AO: Analysts argue that “formation of new social alliances, often across divides that once seemed rigid, is as important, and tricky, as formation of new modes of representation” (156).
AO: The analysts highlight that the strategic use turning the diversity of epistemic cultures into a resource marks the politics of collaboration. It is a bit difficult to nail exactly which “stage” of the research process they are thinking about but it seems like it is especially during the fieldwork and political engagement / practice aspects when the intellectual is working alongside the organizations.
AO: These analysts are most interested in how collaboration shifts over time and note that organizations reposition themselves in response to new cultural forces and political-economic contexts.

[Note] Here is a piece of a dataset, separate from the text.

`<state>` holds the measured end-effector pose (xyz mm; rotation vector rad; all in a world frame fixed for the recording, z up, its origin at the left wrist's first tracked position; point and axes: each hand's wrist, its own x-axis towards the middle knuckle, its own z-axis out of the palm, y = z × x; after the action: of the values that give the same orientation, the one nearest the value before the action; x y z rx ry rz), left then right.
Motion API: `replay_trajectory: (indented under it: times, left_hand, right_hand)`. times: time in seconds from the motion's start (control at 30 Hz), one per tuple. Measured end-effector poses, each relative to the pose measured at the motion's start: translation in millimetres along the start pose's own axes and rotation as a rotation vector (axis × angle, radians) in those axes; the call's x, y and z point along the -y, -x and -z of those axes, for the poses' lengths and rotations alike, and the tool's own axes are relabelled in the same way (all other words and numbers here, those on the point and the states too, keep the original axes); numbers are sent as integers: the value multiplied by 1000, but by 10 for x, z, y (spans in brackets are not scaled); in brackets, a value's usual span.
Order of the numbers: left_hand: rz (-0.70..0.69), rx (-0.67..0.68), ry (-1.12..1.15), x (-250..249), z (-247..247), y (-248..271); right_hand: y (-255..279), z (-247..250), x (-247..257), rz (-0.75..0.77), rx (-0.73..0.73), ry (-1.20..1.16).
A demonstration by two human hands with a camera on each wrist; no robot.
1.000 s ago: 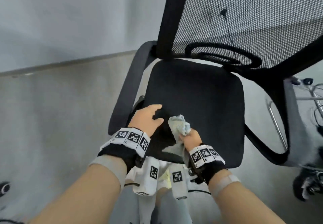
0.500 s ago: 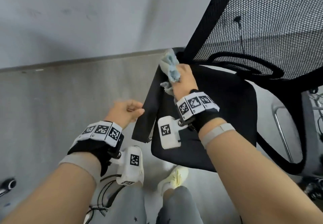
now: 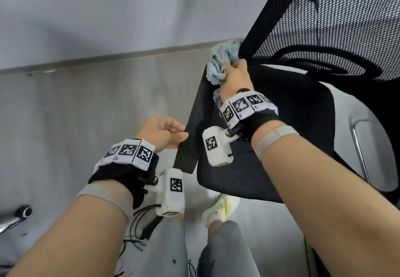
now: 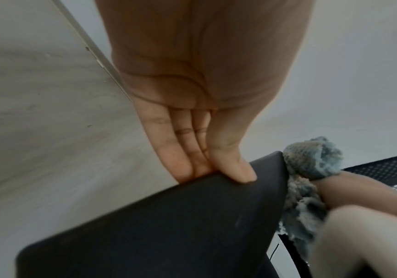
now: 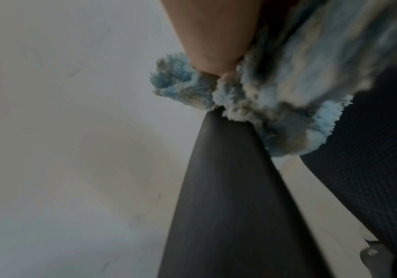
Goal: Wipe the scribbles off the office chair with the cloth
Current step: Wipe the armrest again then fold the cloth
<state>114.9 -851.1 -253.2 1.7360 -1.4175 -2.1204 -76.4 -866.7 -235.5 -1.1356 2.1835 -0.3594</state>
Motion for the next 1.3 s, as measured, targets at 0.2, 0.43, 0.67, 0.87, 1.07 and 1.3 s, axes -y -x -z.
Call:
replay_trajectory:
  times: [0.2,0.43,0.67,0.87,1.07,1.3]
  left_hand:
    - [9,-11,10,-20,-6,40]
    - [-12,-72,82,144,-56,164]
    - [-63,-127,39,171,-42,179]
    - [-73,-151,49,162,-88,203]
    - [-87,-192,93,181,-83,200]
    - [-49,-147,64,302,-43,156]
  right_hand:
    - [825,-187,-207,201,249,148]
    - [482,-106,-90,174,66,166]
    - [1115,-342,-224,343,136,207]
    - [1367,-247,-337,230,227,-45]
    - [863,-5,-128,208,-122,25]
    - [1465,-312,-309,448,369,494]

AO: According to these analysts, the politics of collaboration requires critically engaging new associations between people, linking micro and macro processes to turn pluralism into a strategic resource. They find collectivity can not only be difficult to produce but also can be marginzalizing and alienating. (146)
AO: They note that challenges described are not a failed attempts at solidarity or neutrality and their goal is not to stand apart or within but “alongside,” “aligning themselves in ways that respect different positions, different kinds of expertise and new ways of assuming political responsibility.” (148)
AO: The analysts describing being “at risk” (which is not the same thing as identifying with the subjects of study), rather, they argue an ethnographic attitude is a mode of practical and theoretical attention, a way of remaining mindful and accountable. It is about risks, purposes and hopes embedded in knowledge projects. (160).
AO: Fortun and Cherkasky note that collaboration “draws people with different interests, perspectives and skills into synchronized effort to accomplish something that could not be accomplished individually. To work, collaboration must turn diversity into a resource. A politics of collaboration is a politics of difference.” (146)
AO: The analysts argue that double binds are created and sustained by work within organizations. They define “organization” both as a social body in which intersubjective exchange is materialized and often routinized but other “organizations” can be broad discourses like feminism that constrain and oblige from afar. Such organizational affiliation produces multiple connections and demands.
AO: Analysts argue that socializing and writing in different forms can become a way of both recognizing and reconfiguring how power operates.
AO: The analysts draw their conceptual framework around Bateson’s notion of the “double bind”. They ask multiple sets of questions includeing:
construction of social roles for individuals in organizations (what motivates individuals to affiliate with an organization in pursuit of political ends?)
how political organizaitons generate new theories, methods and rehtorics responsive to particular demands of the projects with which they are invovled (154)
how do individuals in organizations locate responsibilities and rewards they incur in their interminably doubly bound positions? (how were conceptions of responsibility articulated?)
AO: The analysts talk about a need to pursue linkages between macro and micro perspectives citing Marcus and Fischer and organizational theorists (“new institutionalists”).
AO: The analysts are thinking about collaboration as a politics of difference and the labour that is required to work across such different to turn diversity into a resource. They note that collaboration can be nefarious and that collaboration marks difference rather than sameness.
AO: Contrary to much of the development literature I have been reading which emphasizes the normative value of collaboration as empowering and benefiting, this piece highlights difference and potential for marginalization even within the project of “collaboration.” The analysts focus heavily on the meta and meso levels of analysis (asking questions largely at the level of the “organization although they define organization not just in the narrow sense of the word but also as broader discourse like feminism). They also conduct analysis at the level of edxo, working out the expertise and “counter-expertise” relied upon in different collaborative formations.